=== PROVIDED MATERIAL ===
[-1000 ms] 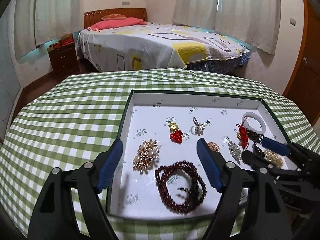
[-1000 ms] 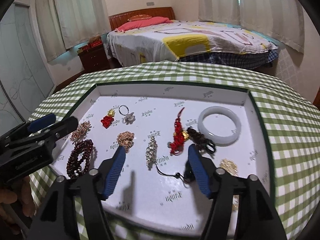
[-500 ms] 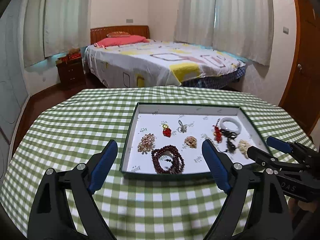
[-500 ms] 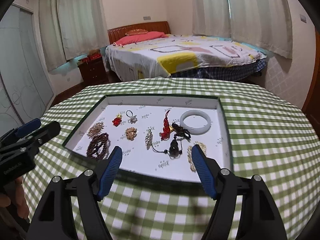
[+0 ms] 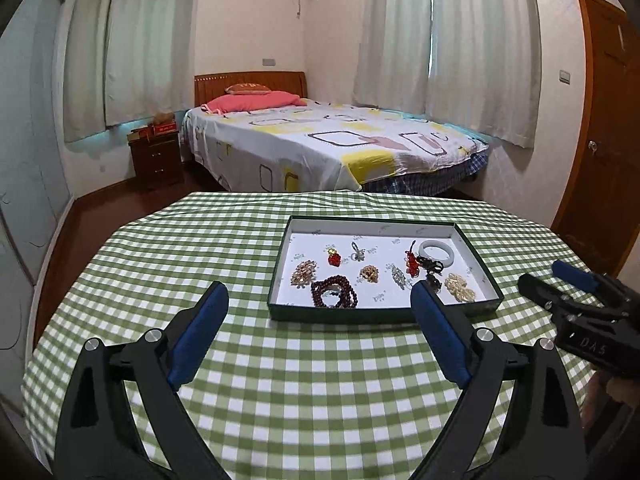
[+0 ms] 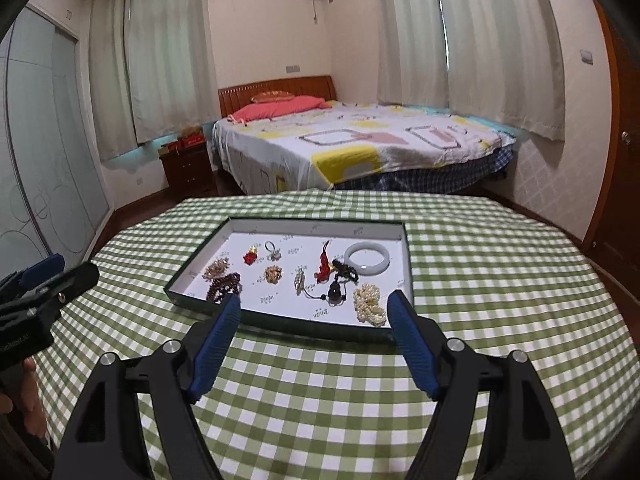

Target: Organize jewelry

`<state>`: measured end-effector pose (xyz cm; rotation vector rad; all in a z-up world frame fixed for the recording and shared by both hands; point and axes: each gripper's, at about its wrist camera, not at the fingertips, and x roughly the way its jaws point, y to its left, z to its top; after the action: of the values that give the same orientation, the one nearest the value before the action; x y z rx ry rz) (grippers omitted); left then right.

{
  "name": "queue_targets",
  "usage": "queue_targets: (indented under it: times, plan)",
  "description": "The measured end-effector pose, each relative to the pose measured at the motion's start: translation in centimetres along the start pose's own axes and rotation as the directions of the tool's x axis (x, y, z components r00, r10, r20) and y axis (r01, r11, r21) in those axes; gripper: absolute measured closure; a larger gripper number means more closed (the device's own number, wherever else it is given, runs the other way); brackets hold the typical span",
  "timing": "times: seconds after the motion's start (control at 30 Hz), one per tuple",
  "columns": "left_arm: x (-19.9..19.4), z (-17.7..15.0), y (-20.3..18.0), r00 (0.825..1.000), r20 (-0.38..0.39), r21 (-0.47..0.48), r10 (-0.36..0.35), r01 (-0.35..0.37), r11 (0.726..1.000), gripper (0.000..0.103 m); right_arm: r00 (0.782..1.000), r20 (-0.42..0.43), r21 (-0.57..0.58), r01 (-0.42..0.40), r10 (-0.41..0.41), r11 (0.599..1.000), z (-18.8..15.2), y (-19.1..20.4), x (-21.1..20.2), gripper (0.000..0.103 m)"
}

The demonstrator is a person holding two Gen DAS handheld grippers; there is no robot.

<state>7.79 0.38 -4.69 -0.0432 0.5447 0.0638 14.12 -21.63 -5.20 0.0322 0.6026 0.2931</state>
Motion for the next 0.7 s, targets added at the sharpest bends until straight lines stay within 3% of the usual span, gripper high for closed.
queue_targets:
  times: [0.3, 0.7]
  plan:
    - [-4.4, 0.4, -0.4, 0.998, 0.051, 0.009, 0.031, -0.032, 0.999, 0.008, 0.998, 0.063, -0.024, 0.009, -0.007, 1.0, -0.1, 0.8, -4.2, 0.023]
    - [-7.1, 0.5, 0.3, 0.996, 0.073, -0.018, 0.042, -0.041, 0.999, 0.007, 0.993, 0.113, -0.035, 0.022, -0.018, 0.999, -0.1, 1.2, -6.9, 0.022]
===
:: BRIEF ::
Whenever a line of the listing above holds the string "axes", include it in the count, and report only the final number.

:: SOLUTION FOR THIS PROBLEM ::
2